Violette rented a room with a private bath from a Cuban family on Second Street. She said very little to the members of the Duarte family because they made it a practice—a dying stab at the preservation of their culture—to only speak Spanish at home. Violette did not sleep very well, that is for any prolonged stretch at a time. The family was noisy, but that wouldn’t have bothered her much; it was the peculiar working hours. Exhausted by the time she arrived home at 1:00 P.M., she napped fitfully, off and on, and watched television until it was time to go to work again. She ate two meals at El Quatro and rarely fixed anything to eat on the hotplate she had in her room.
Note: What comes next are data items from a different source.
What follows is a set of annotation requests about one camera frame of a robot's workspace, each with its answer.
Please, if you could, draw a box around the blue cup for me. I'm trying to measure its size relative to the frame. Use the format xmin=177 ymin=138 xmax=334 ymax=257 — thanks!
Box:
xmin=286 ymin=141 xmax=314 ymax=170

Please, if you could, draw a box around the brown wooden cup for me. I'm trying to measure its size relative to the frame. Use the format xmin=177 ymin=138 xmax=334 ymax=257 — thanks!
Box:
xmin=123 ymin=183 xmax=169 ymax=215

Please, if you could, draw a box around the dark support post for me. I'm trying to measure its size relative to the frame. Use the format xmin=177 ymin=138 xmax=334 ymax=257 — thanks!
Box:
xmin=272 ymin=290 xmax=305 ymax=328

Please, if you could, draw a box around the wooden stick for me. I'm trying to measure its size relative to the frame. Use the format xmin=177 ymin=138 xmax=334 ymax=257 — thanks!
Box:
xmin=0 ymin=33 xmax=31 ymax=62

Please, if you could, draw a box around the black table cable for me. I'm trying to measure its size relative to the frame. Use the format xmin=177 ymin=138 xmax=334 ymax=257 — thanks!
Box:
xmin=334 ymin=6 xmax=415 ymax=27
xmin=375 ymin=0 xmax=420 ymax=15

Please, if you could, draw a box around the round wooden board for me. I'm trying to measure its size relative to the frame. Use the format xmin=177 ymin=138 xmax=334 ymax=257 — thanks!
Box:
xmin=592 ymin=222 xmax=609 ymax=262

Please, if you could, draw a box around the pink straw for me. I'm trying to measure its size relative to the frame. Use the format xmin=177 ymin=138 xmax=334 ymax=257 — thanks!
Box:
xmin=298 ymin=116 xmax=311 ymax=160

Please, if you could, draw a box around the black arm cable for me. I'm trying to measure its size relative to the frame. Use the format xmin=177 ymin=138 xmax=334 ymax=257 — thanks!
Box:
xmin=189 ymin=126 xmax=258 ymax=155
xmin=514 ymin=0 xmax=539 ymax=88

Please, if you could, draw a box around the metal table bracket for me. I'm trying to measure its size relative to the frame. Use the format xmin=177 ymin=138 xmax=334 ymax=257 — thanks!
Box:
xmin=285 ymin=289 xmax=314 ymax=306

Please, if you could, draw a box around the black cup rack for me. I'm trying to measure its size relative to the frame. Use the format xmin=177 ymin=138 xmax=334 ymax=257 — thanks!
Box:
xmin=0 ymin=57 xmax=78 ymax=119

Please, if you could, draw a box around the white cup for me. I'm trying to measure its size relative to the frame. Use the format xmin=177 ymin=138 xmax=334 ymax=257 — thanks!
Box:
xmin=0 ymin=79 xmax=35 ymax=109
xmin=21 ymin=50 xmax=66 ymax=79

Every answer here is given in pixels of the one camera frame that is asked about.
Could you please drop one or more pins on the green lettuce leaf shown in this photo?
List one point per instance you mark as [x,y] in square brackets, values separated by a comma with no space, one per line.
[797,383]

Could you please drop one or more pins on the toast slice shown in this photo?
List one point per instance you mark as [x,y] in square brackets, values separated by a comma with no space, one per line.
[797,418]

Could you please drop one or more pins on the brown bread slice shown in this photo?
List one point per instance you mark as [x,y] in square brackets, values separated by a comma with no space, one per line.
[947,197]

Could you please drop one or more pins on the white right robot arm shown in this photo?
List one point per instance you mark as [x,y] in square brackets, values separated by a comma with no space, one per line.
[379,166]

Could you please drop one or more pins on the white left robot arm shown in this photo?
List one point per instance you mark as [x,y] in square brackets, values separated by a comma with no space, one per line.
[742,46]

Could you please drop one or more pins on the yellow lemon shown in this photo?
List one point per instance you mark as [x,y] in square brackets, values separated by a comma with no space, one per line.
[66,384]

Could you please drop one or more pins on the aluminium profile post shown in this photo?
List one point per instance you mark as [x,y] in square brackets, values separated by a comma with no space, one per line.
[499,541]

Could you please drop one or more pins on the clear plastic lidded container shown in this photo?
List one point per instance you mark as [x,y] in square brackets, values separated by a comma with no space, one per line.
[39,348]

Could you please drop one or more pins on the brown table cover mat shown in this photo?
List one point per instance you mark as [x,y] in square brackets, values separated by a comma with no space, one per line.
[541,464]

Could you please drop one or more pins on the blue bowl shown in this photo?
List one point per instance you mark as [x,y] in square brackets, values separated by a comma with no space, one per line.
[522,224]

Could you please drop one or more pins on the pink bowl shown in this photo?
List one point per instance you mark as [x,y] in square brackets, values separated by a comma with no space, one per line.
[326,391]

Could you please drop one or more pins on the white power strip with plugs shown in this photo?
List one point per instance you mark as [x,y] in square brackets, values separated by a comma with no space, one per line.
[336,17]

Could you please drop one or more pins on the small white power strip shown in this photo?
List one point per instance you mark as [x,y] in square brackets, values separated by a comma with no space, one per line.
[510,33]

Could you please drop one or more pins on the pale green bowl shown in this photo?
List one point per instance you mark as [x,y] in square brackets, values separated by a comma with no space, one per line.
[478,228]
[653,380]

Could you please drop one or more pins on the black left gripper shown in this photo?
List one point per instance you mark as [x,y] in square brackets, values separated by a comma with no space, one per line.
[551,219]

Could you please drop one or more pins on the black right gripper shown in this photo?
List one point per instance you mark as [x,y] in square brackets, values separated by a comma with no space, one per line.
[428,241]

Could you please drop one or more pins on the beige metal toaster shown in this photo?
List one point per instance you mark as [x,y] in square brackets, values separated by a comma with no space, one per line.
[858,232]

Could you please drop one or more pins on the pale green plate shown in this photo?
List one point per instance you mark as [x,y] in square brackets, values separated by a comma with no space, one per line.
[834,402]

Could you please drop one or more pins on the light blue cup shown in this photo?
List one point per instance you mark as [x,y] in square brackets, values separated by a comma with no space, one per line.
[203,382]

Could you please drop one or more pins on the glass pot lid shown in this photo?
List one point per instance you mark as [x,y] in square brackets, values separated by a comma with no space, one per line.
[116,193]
She ate a good deal of candy between meals, mostly Brach’s chocolate-covered peanut clusters and chocolate-covered almonds.
On her day off (Monday), she took the bus to Key Biscayne and rented a cabana at Crandon Park. She would wander around the zoo, sit in the shade of her cabana looking at the muddy sea, and browse idly through the magazines she brought along. Her favorite magazines were Cosmopolitan and Ingenue, with Modern Romances a close third. She also subscribed to The Enquirer, but she read that at home. On these lazy off-days, Violette almost forgot sometimes that she was a waitress, but she always remembered to pick up her clean uniforms for the week on her way home.
Violette hated being a waitress, but she knew there wasn’t anything she could do about it because of her astrological sign. She had read it in the Miami News when she checked her daily horoscope on her birthday: “An Aries born on this date will be a good waitress.”